● EXERCISE AIM
The entries that follow are to be duplicated in full, character for character.

● DATA RECORDS
━━━━

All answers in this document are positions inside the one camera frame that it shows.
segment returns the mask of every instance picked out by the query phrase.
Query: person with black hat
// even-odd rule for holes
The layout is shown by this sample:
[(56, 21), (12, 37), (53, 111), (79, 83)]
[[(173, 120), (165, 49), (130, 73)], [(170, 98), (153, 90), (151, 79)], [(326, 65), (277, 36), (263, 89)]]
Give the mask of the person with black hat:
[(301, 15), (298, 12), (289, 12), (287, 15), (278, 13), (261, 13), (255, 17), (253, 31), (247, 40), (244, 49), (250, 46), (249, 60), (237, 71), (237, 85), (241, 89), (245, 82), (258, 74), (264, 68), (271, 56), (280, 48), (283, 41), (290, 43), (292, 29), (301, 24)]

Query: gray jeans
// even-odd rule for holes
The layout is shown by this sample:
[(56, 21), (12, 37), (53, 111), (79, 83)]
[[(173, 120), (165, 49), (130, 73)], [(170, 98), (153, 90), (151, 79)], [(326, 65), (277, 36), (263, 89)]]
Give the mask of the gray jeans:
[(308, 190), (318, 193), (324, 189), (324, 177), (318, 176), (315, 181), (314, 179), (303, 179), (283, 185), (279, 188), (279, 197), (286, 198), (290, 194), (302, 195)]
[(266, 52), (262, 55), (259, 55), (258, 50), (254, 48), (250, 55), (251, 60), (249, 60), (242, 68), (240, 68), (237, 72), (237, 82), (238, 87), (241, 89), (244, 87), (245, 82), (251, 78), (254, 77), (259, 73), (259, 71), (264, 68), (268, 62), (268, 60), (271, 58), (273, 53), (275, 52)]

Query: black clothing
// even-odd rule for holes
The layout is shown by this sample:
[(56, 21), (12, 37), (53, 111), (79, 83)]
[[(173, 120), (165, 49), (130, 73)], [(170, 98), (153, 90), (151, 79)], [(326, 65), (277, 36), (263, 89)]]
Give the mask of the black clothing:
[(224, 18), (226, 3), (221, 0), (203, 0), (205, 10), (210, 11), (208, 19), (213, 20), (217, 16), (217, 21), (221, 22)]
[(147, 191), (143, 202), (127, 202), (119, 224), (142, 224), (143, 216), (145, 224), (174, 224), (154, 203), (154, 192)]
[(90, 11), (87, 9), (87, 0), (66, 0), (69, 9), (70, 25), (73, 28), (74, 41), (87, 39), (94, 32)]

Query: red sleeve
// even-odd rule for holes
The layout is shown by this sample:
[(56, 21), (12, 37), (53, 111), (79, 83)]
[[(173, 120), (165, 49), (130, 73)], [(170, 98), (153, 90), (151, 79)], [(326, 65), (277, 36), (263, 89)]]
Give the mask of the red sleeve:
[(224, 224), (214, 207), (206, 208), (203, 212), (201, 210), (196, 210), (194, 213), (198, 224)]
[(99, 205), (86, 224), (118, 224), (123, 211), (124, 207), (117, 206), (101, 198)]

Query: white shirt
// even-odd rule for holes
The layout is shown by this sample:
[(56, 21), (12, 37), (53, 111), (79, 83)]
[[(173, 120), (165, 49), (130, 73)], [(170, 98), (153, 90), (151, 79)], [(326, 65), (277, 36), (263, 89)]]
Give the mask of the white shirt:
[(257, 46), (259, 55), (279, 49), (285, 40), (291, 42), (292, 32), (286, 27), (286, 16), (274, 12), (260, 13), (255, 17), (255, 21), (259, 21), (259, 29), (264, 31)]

━━━━

● FINISHED EXERCISE
All answers in this document are positions inside the one camera frame that it shows.
segment returns the mask of every instance picked out by the query phrase.
Query: person with black hat
// even-odd rule for holes
The layout is shown by this sample:
[(56, 21), (12, 37), (53, 111), (79, 83)]
[[(173, 120), (165, 49), (130, 73)], [(170, 98), (153, 90), (151, 79)], [(326, 65), (277, 36), (263, 89)]]
Give the mask of the person with black hat:
[(301, 15), (298, 12), (289, 12), (287, 15), (278, 13), (261, 13), (255, 17), (253, 31), (247, 40), (244, 49), (250, 46), (249, 60), (237, 71), (237, 85), (241, 89), (245, 82), (258, 74), (264, 68), (271, 56), (280, 48), (283, 41), (290, 43), (292, 29), (301, 24)]

Query: gray jeans
// even-odd rule for holes
The layout is shown by this sample:
[(56, 21), (12, 37), (53, 111), (79, 83)]
[[(173, 120), (165, 49), (130, 73)], [(170, 98), (153, 90), (151, 79)], [(326, 65), (277, 36), (263, 89)]]
Give the mask of the gray jeans:
[(308, 190), (318, 193), (324, 189), (324, 177), (318, 176), (315, 181), (314, 179), (303, 179), (283, 185), (279, 188), (279, 197), (286, 198), (290, 194), (302, 195)]
[(266, 52), (262, 55), (259, 55), (258, 50), (254, 48), (250, 55), (251, 60), (249, 60), (242, 68), (240, 68), (237, 72), (237, 82), (238, 87), (241, 89), (244, 87), (245, 82), (251, 78), (254, 77), (259, 73), (259, 71), (264, 68), (268, 62), (268, 60), (271, 58), (273, 53), (275, 52)]

Query: black clothing
// even-odd rule for holes
The layout is shown by this sample:
[(56, 21), (12, 37), (53, 111), (79, 83)]
[[(173, 120), (165, 49), (130, 73)], [(170, 98), (153, 90), (151, 79)], [(326, 65), (277, 36), (263, 89)]]
Give the mask of the black clothing:
[(224, 18), (226, 3), (221, 0), (203, 0), (205, 10), (210, 11), (208, 19), (213, 20), (217, 16), (217, 21), (221, 22)]
[(147, 191), (143, 202), (127, 202), (119, 224), (142, 224), (143, 216), (145, 224), (174, 224), (154, 203), (154, 192)]
[(90, 11), (87, 9), (87, 0), (66, 0), (69, 9), (70, 25), (73, 28), (74, 41), (87, 39), (94, 32)]

Query: red sleeve
// even-odd rule for holes
The layout is shown by this sample:
[(56, 21), (12, 37), (53, 111), (79, 83)]
[[(173, 120), (165, 49), (130, 73)], [(170, 98), (153, 90), (151, 79)], [(326, 65), (277, 36), (263, 89)]]
Give the mask of the red sleeve:
[(224, 224), (214, 207), (206, 208), (203, 212), (201, 210), (196, 210), (194, 213), (198, 224)]
[(99, 205), (86, 224), (118, 224), (123, 211), (124, 207), (117, 206), (101, 198)]

Query: white shirt
// even-odd rule for holes
The layout is shown by this sample:
[(56, 21), (12, 37), (53, 111), (79, 83)]
[[(173, 120), (165, 49), (130, 73)], [(170, 98), (153, 90), (151, 79)], [(326, 65), (277, 36), (263, 89)]]
Give the mask of the white shirt:
[(257, 46), (259, 55), (279, 49), (285, 40), (291, 42), (292, 32), (286, 27), (286, 16), (274, 12), (260, 13), (255, 17), (255, 21), (259, 21), (259, 29), (264, 31)]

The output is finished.